▸ **Task description**:
Only lines holding the word "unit" are wanted. Copy them from the listing below.

▸ **Supplied records**:
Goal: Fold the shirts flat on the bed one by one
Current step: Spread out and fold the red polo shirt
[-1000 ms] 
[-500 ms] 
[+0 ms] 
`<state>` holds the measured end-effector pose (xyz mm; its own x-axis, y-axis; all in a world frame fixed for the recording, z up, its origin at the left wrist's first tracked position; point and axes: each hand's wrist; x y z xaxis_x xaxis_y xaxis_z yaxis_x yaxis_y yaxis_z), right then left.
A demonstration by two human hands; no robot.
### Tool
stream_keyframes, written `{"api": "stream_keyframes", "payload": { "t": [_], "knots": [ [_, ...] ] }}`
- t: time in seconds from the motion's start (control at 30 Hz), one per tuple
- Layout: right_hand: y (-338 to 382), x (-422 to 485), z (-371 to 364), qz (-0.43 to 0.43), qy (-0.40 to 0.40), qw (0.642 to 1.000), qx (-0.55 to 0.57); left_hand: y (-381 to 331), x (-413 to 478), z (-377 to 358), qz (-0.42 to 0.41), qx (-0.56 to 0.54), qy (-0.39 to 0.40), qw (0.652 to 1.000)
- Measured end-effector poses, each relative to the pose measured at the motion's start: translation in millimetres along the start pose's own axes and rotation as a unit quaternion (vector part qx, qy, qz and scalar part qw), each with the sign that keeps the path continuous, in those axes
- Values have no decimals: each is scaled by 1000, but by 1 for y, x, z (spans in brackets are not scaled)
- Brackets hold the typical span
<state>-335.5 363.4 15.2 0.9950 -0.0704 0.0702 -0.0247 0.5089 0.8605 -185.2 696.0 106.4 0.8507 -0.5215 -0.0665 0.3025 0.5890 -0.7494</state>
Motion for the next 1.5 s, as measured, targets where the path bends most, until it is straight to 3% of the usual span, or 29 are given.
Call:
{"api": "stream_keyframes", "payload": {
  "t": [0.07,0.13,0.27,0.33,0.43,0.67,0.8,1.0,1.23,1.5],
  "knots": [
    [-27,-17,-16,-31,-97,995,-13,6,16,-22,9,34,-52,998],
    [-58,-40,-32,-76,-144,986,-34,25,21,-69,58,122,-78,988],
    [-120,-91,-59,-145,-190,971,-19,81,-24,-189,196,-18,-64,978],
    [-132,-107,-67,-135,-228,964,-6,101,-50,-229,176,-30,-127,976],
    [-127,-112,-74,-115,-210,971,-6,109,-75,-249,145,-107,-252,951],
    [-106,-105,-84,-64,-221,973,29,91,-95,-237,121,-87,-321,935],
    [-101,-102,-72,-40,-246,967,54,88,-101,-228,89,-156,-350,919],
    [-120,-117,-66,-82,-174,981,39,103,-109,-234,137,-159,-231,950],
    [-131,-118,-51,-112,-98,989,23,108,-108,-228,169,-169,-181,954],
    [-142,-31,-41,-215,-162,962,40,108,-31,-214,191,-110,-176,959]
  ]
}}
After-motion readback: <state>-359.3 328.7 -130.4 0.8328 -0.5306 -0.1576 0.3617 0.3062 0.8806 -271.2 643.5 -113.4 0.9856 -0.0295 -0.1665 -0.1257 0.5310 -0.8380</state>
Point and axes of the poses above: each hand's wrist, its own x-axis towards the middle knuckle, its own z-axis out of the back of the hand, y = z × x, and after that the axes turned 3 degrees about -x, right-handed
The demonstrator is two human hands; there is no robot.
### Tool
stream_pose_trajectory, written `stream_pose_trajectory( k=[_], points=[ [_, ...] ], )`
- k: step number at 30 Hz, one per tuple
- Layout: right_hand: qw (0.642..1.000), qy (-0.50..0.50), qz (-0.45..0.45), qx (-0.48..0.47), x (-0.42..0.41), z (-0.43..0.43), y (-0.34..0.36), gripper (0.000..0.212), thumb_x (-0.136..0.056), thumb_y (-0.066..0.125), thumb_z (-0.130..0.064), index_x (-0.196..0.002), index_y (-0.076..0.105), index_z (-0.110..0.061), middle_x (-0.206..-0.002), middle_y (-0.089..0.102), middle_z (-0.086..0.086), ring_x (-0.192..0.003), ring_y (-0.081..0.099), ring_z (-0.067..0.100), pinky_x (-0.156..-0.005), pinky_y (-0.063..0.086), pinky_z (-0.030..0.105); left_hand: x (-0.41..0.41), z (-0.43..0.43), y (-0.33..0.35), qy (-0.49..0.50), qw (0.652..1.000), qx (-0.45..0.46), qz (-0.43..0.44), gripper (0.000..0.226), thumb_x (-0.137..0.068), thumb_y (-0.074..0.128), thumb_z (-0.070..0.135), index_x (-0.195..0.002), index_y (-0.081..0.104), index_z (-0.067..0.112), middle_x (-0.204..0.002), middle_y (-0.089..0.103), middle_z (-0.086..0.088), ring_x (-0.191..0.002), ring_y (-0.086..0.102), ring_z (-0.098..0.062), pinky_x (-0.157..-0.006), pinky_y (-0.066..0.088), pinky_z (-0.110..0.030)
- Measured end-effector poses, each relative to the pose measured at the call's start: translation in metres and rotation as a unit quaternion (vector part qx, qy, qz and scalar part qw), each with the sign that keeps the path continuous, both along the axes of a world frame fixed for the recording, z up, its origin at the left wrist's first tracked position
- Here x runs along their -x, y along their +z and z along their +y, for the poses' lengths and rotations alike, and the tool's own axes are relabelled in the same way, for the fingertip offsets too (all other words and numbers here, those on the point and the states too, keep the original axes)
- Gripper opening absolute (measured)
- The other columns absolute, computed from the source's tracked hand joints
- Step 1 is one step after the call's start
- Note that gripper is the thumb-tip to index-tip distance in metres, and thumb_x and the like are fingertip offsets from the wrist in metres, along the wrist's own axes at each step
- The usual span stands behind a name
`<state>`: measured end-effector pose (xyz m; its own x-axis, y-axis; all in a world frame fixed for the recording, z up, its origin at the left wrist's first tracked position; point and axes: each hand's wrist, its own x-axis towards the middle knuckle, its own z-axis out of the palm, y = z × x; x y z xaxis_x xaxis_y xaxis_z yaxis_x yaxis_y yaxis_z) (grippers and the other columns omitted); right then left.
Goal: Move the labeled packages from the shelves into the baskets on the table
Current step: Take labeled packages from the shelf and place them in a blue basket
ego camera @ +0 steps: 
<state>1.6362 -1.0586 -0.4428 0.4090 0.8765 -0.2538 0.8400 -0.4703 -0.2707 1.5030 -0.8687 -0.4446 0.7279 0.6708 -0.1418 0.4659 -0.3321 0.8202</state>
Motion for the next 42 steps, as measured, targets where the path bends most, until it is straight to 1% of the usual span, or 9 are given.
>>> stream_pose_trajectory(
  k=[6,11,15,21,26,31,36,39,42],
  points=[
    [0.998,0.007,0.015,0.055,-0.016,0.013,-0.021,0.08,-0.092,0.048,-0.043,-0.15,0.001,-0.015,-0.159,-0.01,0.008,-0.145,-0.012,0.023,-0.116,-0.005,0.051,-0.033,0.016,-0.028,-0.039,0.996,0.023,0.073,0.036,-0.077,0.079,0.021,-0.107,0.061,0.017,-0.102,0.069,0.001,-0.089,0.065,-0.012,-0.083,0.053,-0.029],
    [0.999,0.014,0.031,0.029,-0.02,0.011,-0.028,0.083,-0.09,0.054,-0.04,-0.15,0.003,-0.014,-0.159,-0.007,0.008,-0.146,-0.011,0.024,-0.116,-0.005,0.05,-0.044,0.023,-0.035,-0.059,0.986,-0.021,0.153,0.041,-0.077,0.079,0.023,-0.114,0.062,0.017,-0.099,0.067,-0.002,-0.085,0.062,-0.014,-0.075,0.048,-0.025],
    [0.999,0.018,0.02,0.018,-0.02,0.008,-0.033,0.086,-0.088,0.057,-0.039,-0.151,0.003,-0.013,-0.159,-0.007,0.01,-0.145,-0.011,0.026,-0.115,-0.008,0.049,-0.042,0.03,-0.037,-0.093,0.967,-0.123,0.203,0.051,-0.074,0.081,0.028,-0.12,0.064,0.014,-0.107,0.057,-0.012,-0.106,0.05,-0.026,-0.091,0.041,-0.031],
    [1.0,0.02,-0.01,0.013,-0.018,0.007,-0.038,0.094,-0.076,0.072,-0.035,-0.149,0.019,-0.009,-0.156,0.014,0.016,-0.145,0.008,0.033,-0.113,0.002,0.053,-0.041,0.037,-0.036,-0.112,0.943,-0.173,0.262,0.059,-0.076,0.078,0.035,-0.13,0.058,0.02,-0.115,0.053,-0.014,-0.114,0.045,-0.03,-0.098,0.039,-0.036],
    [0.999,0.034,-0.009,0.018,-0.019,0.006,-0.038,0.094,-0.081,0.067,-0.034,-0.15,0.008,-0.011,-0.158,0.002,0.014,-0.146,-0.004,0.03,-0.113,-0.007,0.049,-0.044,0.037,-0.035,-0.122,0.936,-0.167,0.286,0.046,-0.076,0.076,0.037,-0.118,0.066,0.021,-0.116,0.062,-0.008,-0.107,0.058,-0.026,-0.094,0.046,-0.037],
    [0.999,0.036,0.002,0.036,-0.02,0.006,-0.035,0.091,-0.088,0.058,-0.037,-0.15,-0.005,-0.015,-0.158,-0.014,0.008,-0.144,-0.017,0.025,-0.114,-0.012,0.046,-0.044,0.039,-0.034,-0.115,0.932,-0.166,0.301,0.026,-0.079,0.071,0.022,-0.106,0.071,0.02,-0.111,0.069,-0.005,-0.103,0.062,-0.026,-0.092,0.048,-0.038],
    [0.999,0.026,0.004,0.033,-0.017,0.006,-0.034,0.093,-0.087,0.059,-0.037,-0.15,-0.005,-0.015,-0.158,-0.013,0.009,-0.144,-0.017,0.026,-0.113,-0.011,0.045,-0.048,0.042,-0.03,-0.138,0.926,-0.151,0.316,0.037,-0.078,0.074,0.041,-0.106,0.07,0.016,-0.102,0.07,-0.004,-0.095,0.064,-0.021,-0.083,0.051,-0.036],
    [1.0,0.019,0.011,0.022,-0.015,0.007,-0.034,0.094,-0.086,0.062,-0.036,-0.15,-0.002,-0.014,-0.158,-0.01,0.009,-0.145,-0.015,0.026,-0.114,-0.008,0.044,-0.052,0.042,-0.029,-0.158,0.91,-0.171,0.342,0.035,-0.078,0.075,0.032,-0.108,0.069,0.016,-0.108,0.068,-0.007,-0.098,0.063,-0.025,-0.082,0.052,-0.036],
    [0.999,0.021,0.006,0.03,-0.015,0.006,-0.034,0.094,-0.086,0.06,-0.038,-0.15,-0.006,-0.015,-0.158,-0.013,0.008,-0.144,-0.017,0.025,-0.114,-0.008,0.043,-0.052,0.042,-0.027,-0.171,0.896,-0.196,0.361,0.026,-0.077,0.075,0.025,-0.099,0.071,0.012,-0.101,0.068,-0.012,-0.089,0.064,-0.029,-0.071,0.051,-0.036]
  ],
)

▸ **Result for this exercise**:
- Measured end-effector poses, each relative to the pose measured at the motion's start: translation in millimetres along the start pose's own axes and rotation as a unit quaternion (vector part qx, qy, qz and scalar part qw), each with the sign that keeps the path continuous, in those axes
- Measured end-effector poses, each relative to the pose measured at the call's start: translation in metres and rotation as a unit quaternion (vector part qx, qy, qz and scalar part qw), each with the sign that keeps the path continuous, both along the axes of a world frame fixed for the recording, z up, its origin at the left wrist's first tracked position

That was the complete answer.